Aya Healthcare, a leader in talent software and staffing solutions, has announced plans to acquire Cross Country Healthcare in a cash transaction valued at approximately $615 million. The $18.61-per-share deal, which will take Cross Country private, was unveiled Wednesday and is expected to close in the first half of 2025.
Strategic Alignment and Expanded Offerings
The acquisition will combine the complementary technologies and services of the two companies. Aya Healthcare aims to diversify its offerings with Cross Country’s clinical services, which operate in schools and homes, and its robust technology portfolio, including vendor management solutions and predictive analytics.
“This merger enables Aya and Cross Country to provide innovative solutions and unparalleled service to the industry,” said Alan Braynin, Aya’s president and CEO. “The two companies will maintain separate brands but collaborate to enhance candidate access and expand clinician opportunities.”

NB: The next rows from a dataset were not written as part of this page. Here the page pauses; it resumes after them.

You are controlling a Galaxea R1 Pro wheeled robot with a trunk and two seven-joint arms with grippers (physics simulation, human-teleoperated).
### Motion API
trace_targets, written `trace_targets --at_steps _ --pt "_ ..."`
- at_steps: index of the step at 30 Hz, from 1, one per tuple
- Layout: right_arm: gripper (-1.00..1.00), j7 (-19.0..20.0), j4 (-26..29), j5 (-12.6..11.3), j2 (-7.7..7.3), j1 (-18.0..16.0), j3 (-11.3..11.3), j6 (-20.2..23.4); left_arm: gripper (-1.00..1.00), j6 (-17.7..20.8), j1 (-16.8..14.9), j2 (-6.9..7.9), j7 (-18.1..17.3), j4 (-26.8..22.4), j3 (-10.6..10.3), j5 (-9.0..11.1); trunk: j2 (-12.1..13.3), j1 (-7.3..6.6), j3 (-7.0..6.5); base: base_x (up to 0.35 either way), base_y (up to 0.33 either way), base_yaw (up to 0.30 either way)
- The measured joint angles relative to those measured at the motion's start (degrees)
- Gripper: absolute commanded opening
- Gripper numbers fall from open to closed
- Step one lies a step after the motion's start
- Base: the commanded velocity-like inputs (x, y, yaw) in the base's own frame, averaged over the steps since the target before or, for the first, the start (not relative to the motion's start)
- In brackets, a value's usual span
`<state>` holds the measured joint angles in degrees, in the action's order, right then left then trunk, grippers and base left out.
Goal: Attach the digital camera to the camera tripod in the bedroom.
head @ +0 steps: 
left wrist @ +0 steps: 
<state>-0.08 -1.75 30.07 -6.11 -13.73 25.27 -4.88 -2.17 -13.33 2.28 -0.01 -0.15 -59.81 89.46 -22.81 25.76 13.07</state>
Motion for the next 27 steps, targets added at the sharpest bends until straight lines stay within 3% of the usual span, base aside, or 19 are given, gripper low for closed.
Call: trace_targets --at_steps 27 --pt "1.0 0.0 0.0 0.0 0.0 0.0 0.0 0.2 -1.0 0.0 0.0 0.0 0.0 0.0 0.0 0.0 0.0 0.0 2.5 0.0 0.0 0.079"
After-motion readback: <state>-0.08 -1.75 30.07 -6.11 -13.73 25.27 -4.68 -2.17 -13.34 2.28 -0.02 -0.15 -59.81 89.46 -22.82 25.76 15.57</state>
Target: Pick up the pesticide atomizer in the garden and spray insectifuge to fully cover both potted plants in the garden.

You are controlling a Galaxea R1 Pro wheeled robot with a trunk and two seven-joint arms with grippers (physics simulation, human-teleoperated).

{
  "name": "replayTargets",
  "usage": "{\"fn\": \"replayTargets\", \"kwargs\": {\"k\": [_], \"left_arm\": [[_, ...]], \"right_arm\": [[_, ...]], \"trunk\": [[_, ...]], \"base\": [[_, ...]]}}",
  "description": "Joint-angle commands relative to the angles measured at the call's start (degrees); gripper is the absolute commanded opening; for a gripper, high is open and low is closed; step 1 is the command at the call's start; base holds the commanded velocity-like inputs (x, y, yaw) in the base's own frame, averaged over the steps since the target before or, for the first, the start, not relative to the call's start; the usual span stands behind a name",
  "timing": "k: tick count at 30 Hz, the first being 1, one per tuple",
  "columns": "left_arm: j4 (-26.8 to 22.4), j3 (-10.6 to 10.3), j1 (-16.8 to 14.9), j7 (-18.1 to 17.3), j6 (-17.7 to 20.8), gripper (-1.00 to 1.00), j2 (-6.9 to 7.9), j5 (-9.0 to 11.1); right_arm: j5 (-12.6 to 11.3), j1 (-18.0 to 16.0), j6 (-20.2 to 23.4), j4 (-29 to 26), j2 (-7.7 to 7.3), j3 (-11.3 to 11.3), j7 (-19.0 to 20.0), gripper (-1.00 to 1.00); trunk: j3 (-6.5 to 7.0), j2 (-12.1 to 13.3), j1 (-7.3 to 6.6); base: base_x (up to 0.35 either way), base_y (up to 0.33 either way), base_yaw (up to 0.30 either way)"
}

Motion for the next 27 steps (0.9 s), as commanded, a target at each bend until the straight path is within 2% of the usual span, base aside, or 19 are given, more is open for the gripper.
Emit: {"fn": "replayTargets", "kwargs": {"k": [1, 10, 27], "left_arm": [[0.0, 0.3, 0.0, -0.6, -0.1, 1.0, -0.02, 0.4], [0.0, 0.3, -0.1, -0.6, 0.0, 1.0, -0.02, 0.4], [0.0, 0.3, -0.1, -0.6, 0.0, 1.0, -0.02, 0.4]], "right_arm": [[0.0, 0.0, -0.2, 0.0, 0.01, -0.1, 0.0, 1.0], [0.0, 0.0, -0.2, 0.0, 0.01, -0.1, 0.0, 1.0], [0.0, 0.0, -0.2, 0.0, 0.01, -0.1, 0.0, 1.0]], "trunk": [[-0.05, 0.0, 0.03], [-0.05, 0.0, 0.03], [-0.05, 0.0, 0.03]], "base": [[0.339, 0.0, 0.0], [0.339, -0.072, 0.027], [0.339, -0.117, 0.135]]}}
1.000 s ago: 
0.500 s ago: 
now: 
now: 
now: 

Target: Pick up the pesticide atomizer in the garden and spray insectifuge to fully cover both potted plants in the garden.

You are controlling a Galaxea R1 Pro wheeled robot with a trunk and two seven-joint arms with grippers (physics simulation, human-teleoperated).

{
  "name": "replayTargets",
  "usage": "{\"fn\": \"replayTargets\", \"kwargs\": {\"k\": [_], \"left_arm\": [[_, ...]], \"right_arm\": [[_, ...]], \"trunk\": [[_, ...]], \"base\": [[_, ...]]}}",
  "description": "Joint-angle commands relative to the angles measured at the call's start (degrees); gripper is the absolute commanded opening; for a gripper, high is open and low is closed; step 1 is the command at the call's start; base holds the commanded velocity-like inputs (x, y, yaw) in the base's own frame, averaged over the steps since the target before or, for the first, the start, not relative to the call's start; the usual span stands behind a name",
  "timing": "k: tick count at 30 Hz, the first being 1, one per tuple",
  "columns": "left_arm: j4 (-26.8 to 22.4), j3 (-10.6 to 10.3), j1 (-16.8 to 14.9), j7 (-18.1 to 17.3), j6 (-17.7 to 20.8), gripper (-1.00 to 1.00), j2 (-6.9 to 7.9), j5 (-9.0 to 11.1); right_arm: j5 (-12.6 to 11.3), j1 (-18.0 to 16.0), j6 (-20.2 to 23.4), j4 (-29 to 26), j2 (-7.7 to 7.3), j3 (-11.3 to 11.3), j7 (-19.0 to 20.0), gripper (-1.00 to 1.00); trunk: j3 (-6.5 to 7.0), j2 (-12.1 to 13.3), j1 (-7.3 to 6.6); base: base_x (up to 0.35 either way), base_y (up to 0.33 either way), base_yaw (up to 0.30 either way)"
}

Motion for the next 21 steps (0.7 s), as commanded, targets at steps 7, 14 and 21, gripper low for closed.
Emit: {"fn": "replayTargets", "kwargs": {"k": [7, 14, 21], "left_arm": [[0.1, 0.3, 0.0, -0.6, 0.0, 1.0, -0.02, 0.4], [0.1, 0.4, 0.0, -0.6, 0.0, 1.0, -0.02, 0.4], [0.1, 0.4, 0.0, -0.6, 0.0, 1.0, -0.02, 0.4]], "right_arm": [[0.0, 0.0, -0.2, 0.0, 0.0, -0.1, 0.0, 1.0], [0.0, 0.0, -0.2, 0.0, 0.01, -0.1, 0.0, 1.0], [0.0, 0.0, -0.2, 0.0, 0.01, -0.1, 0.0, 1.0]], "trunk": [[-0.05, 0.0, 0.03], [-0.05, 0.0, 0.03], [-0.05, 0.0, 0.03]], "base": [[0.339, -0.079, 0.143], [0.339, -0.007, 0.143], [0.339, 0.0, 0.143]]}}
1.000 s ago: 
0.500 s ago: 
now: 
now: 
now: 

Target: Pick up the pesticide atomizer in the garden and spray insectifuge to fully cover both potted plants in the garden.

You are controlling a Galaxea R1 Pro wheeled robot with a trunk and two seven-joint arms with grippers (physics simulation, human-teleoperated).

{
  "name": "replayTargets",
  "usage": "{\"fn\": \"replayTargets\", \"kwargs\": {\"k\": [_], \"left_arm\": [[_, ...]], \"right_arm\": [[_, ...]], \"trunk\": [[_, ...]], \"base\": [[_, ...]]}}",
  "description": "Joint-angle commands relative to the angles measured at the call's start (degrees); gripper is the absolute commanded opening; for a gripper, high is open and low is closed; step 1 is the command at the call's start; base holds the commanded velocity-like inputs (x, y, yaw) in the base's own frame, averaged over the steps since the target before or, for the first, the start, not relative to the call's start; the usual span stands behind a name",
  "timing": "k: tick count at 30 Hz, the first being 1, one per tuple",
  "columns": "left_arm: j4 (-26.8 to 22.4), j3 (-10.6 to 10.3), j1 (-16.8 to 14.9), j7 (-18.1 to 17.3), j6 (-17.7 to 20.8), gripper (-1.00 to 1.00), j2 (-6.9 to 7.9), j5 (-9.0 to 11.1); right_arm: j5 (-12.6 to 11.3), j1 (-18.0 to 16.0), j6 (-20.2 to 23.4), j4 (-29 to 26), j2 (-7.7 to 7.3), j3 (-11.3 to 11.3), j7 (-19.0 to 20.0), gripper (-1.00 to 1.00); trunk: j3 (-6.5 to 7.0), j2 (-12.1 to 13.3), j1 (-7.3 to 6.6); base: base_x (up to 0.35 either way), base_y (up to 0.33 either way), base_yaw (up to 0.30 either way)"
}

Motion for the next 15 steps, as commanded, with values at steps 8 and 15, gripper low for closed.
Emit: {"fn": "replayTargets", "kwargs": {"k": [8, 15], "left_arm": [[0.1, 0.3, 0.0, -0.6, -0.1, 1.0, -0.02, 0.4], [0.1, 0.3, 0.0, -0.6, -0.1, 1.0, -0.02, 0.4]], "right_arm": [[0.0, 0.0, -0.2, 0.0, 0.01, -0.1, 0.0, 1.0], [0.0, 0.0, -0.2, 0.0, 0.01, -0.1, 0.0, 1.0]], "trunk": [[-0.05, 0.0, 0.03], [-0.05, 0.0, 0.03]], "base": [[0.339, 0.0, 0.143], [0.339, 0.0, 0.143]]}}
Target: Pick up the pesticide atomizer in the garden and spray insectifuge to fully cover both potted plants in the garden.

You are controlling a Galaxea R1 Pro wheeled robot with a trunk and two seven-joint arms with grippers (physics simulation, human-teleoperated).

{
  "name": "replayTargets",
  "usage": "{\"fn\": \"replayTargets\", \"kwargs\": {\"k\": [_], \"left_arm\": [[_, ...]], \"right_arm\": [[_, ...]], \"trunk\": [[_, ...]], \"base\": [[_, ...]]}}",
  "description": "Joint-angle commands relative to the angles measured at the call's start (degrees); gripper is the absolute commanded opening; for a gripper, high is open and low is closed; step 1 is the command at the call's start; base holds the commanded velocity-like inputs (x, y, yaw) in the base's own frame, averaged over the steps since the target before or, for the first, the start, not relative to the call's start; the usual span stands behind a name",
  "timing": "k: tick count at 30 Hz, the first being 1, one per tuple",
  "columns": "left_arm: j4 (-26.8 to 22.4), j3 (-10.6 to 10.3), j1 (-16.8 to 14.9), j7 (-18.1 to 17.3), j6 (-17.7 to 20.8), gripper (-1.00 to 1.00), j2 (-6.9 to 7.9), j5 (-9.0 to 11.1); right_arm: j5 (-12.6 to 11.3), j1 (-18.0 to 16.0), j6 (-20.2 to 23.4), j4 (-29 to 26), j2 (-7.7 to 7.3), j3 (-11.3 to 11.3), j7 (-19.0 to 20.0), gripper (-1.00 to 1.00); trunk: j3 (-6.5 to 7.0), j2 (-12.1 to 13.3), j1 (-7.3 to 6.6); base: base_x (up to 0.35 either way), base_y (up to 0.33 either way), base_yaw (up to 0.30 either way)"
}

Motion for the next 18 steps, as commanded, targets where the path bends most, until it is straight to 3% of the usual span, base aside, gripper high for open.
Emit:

Cross Country’s president and CEO, John A. Martins, will remain through the transition and into the next phase of growth. Martins highlighted the benefits for stakeholders, saying, “This transaction delivers significant value to stockholders while expanding services and solutions for clients and clinicians.”
Legacy and Forward Vision
Cross Country chairman and co-founder Kevin C. Clark reflected on the company’s 40-year history, noting its success in tackling staffing challenges while providing exceptional care.